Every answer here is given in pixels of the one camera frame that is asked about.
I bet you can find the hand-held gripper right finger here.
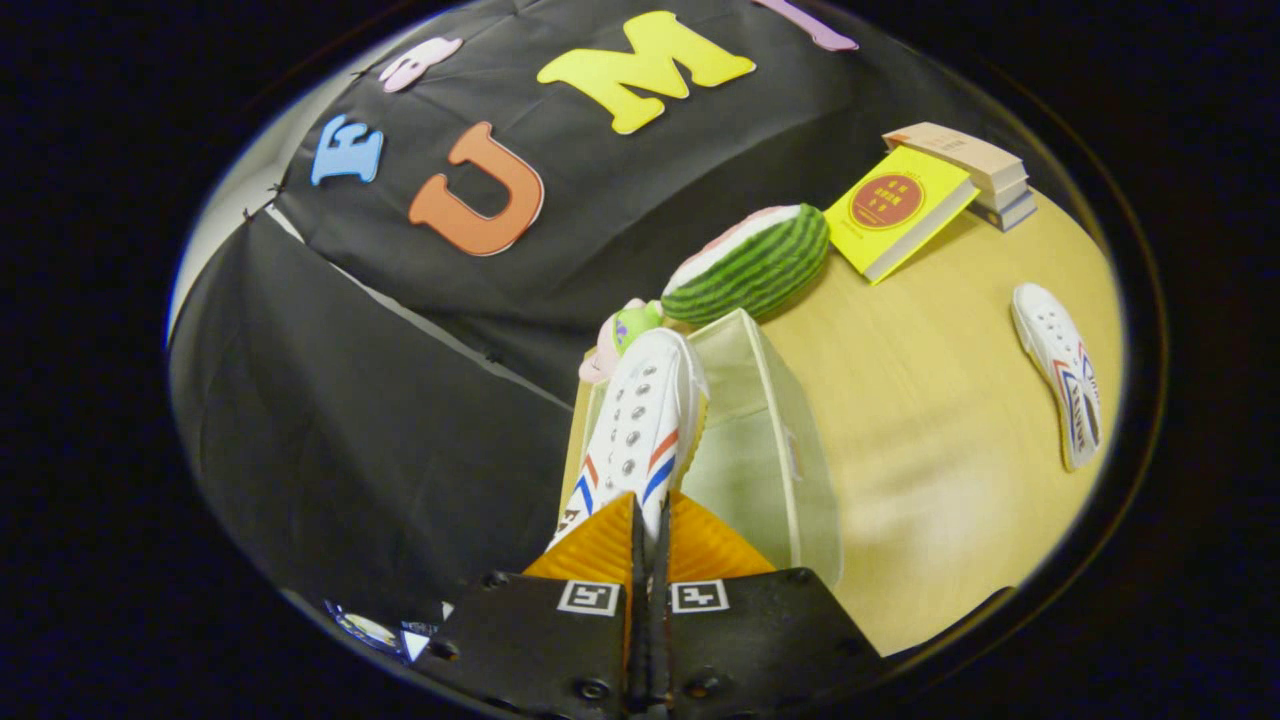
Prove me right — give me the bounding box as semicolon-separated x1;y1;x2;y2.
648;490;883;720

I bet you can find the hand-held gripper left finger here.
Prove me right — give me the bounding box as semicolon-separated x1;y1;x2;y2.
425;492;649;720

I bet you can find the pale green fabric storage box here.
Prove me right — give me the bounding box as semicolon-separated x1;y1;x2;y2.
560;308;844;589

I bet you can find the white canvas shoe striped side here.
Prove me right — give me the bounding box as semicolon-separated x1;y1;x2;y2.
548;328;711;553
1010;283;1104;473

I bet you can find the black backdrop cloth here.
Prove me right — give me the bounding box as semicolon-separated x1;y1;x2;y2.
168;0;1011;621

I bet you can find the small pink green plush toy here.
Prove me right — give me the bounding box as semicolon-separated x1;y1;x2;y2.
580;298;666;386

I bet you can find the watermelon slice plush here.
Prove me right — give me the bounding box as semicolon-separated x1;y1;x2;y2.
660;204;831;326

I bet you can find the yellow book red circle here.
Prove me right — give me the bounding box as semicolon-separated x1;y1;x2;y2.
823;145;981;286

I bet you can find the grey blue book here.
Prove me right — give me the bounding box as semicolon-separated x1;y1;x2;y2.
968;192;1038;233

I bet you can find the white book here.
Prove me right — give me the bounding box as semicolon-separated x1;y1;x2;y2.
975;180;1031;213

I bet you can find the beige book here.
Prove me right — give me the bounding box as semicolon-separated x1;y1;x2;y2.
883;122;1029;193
◆ ◆ ◆ ◆
Using the records above, say how many lines include the string "white". Only the number is wanted.

2